CMStatistics 2018: Start Registration
View Submission - CFE
A1663
Title: Elliptical subset VAR estimation and impacts on frequency causality measures Authors:  Thibault Soler - University Paris 1 -- Pantheon-Sorbonne (France) [presenting]
Emmanuelle Jay - Fideas Capital (France)
Christophe Chorro - University (France)
Philippe De Peretti - Pantheon-Sorbonne University - Paris 1 (France)

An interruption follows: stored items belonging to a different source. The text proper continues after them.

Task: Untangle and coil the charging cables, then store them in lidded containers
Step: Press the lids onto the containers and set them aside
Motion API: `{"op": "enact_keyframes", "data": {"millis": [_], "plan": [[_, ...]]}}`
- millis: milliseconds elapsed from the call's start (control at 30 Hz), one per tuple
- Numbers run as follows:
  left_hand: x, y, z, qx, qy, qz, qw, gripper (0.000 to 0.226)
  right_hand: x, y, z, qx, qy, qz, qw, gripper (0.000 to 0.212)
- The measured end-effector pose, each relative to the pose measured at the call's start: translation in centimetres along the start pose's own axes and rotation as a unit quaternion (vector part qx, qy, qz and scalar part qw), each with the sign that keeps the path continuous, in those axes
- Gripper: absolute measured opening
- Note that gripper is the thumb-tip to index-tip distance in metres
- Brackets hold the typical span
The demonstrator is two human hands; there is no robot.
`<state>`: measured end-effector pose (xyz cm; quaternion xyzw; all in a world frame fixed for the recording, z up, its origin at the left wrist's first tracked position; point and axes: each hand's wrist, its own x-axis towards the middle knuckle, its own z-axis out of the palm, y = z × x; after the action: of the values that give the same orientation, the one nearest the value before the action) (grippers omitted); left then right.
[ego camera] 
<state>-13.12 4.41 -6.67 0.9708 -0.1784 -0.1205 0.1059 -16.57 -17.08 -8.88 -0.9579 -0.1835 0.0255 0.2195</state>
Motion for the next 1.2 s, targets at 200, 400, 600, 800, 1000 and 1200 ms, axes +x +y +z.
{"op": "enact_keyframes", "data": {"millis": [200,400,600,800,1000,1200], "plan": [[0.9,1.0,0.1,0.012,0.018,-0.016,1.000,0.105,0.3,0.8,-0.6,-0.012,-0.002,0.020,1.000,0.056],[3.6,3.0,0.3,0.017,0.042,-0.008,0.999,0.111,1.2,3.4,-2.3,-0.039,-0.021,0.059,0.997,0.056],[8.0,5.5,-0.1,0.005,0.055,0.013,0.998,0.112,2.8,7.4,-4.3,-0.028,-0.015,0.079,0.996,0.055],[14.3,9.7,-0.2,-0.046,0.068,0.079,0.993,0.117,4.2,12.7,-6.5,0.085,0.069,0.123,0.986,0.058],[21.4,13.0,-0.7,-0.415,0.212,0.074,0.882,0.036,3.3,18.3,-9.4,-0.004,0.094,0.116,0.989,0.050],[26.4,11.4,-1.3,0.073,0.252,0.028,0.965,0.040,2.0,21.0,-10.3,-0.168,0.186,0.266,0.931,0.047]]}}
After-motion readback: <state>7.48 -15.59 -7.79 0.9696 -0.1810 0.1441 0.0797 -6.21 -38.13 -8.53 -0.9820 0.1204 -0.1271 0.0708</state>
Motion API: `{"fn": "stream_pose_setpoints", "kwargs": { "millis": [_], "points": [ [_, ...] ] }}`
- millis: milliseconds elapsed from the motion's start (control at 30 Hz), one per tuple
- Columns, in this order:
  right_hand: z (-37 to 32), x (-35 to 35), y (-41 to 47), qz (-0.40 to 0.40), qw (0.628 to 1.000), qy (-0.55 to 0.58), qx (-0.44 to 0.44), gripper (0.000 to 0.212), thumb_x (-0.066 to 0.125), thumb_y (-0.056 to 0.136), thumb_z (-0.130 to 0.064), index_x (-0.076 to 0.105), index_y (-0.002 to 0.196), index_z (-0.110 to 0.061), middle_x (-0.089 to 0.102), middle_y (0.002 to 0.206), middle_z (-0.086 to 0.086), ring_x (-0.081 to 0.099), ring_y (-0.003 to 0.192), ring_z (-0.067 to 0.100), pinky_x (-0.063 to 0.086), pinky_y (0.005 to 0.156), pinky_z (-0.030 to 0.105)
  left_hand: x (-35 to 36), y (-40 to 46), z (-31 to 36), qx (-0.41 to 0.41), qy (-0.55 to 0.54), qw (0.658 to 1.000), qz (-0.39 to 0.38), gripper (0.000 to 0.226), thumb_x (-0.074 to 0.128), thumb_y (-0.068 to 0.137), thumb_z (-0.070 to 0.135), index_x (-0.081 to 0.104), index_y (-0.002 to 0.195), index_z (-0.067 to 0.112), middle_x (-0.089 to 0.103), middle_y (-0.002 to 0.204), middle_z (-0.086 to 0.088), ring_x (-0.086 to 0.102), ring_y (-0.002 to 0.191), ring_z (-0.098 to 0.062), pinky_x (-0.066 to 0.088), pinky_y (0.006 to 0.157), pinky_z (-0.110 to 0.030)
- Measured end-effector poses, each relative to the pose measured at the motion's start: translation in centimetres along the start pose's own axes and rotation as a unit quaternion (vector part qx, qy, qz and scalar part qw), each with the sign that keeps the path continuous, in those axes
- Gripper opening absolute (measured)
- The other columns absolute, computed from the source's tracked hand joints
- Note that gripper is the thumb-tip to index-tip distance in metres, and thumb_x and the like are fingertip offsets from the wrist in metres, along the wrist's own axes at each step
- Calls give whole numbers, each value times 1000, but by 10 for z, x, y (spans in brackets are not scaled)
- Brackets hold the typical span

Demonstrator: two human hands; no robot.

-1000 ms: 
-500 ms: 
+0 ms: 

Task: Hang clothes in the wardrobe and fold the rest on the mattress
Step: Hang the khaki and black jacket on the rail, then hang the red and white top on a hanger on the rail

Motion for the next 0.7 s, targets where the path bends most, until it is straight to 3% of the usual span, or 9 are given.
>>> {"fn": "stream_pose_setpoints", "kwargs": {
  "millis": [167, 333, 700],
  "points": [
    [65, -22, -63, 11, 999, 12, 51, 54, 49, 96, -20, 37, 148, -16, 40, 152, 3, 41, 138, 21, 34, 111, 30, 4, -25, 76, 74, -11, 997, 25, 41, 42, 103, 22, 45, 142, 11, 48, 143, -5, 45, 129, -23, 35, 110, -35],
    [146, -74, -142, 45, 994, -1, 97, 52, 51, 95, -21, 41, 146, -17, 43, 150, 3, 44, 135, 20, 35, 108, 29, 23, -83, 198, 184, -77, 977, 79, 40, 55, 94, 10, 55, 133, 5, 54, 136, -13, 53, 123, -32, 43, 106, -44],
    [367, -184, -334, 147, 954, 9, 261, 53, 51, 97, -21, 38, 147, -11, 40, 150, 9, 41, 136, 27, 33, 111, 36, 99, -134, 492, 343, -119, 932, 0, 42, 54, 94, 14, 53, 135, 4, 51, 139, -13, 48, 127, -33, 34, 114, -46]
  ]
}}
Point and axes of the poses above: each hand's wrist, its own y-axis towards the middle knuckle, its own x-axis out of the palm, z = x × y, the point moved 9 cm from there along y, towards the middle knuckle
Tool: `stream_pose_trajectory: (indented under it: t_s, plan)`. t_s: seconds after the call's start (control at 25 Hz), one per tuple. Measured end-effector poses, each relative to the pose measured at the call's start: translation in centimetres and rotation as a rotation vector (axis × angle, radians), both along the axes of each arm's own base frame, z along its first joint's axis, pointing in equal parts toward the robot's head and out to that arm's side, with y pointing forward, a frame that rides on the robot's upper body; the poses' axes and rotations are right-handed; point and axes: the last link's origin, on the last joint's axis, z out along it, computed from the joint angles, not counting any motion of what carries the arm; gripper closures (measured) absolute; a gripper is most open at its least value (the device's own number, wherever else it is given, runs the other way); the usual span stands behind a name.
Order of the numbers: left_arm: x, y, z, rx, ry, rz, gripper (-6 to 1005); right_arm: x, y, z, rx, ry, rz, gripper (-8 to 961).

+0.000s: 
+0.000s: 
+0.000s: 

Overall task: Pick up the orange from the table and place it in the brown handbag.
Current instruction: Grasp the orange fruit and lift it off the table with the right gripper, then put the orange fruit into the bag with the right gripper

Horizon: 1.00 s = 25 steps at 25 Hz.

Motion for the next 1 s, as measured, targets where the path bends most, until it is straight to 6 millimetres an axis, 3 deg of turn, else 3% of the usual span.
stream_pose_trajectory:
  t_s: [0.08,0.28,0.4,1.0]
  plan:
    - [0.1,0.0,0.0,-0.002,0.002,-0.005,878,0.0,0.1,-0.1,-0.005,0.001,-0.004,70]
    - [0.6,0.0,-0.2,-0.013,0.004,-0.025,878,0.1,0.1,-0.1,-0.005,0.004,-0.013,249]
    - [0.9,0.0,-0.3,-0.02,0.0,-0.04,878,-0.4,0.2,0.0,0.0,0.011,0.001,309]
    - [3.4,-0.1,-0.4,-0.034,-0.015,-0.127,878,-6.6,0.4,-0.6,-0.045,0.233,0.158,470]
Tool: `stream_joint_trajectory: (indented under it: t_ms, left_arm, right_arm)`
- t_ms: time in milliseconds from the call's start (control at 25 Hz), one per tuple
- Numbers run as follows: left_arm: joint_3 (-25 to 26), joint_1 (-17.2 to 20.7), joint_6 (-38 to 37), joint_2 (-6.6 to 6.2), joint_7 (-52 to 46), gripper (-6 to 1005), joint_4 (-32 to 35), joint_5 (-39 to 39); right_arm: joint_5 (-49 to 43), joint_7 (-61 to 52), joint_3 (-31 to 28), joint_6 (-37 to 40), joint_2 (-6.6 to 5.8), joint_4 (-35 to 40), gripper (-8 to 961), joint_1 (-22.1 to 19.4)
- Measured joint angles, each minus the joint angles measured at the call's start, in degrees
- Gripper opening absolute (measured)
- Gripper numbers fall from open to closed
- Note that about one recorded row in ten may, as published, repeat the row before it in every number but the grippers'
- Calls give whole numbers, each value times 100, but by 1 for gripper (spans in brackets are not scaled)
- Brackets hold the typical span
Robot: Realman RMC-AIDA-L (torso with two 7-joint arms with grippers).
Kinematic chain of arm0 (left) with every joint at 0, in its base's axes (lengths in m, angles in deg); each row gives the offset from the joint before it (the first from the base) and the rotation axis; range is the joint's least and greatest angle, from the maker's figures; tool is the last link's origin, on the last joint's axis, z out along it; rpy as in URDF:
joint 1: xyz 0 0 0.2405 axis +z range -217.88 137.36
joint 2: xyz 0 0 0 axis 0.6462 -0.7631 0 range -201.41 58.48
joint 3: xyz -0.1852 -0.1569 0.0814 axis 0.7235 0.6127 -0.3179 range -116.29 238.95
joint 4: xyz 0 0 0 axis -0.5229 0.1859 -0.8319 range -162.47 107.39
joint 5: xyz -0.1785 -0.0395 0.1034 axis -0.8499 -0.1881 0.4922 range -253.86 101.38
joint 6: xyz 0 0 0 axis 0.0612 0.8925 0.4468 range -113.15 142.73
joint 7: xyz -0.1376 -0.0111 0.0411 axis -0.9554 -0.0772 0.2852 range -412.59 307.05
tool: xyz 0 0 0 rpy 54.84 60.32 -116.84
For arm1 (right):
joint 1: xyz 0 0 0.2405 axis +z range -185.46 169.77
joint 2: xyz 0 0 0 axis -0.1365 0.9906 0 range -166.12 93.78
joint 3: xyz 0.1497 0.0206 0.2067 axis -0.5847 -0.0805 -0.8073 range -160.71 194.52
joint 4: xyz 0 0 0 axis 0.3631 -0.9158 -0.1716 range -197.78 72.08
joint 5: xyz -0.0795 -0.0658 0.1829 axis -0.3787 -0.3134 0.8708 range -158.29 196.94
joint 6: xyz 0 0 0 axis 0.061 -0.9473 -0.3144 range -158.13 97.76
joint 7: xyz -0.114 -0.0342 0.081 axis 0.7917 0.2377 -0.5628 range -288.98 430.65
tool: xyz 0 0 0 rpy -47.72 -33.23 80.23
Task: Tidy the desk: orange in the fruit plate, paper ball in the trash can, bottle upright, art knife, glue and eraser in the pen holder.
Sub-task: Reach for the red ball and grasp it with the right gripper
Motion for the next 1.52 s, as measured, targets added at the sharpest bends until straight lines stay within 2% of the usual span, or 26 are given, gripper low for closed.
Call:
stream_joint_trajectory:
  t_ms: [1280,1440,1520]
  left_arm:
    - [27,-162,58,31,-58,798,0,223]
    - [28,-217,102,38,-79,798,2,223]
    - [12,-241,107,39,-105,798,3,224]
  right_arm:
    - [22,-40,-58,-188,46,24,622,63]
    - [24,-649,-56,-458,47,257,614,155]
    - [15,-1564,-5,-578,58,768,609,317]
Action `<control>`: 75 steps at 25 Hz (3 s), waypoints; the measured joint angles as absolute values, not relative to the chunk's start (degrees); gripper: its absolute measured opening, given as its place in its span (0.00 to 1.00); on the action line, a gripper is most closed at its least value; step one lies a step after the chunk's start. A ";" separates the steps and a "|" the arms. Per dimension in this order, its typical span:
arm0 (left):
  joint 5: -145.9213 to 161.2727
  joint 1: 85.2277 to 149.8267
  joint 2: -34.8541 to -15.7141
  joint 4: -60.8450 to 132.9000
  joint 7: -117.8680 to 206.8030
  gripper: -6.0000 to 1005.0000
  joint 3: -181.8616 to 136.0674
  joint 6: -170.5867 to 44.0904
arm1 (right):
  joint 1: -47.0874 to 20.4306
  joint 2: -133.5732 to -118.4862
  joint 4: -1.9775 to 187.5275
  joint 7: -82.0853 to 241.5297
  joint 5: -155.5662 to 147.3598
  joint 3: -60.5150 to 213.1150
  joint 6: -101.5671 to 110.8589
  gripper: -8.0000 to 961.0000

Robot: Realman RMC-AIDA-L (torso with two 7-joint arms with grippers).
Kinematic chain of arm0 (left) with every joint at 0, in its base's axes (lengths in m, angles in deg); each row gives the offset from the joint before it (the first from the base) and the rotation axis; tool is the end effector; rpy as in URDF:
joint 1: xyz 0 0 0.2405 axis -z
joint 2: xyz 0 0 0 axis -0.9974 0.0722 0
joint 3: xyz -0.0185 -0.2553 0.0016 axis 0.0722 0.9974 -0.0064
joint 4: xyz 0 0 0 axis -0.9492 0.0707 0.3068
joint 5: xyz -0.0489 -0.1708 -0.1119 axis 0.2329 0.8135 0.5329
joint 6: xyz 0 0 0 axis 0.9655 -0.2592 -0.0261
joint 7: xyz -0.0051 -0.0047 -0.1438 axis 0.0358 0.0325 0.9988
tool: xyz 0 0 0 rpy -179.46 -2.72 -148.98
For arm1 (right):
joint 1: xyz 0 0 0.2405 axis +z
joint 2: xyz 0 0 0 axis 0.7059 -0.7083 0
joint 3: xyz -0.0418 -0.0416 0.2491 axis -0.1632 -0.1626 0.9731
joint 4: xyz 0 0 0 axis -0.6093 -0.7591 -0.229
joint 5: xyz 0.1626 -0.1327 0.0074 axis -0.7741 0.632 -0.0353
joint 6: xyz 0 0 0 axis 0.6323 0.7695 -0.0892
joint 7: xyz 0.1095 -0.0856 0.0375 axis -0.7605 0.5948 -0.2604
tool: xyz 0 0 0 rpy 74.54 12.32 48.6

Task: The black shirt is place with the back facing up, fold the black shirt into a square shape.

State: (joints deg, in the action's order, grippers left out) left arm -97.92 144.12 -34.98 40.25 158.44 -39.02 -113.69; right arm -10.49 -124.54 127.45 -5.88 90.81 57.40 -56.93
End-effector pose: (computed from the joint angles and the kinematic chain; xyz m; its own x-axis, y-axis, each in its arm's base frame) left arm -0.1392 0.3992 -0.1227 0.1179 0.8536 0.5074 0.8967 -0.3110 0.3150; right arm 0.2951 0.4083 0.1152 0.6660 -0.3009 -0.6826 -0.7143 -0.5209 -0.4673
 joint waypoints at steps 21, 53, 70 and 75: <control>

Abstract: Granger non-causality tests have received a great deal of attention over recent years, especially in economics, finance and neuroscience. Nevertheless, they report no information about the causal strength, which is often required. To correct this aspect, several measures in frequency domain has been proposed. These approaches are two-step ones consisting in first estimating a Vector AutoRegressive model (VAR), and then computing coherence of transfer function. While being very appealing, this two-stages procedure may suffer from an inaccurate estimation of the VAR coefficients, in particular for heavy-tailed time series, short sample size, or highly correlated innovations. We propose to focus on heavy-tailed estimation, which is more appropriate to modelling economic or financial time series, and our goal is twofold: first, extend Gaussian subset VAR estimation to elliptical using robust covariance matrix. Then, evaluate the impact on generalized partial directed coherence. The method uses Tyler's covariance matrix estimator and Yule-Walker equations to estimate VAR coefficients, which allows to reduce the estimation error of the coefficients due to extreme values. The empirical performance is demonstrated using Monte-Carlo simulations with different kind of multivariate systems and innovation assumptions (distribution, covariance structure, etc.), and the results obtained are then compared with those of other covariance matrix estimators (SCM, $Q_n$ estimator, etc.).